Look through the listing below, and wherever a line has the string "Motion", copy it.
== Data section
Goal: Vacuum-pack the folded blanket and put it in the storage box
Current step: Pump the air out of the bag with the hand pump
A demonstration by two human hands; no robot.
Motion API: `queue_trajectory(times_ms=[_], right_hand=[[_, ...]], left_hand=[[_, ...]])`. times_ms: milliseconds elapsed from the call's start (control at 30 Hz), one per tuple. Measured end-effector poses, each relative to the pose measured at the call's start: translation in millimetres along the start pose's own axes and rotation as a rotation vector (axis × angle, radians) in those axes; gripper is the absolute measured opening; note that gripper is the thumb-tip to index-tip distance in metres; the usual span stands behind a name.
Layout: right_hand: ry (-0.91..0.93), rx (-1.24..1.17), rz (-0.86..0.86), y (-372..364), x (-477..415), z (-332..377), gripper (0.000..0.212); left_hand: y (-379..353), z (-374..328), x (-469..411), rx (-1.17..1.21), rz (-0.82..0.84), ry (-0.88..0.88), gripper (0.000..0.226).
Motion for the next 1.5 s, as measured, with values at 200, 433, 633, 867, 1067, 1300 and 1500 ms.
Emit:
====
*Answer to this problem*
Motion API: `queue_trajectory(times_ms=[_], right_hand=[[_, ...]], left_hand=[[_, ...]])`. times_ms: milliseconds elapsed from the call's start (control at 30 Hz), one per tuple. Measured end-effector poses, each relative to the pose measured at the call's start: translation in millimetres along the start pose's own axes and rotation as a rotation vector (axis × angle, radians) in those axes; gripper is the absolute measured opening; note that gripper is the thumb-tip to index-tip distance in metres; the usual span stands behind a name.
Motion for the next 1.5 s, as measured, with values at 200, 433, 633, 867, 1067, 1300 and 1500 ms.

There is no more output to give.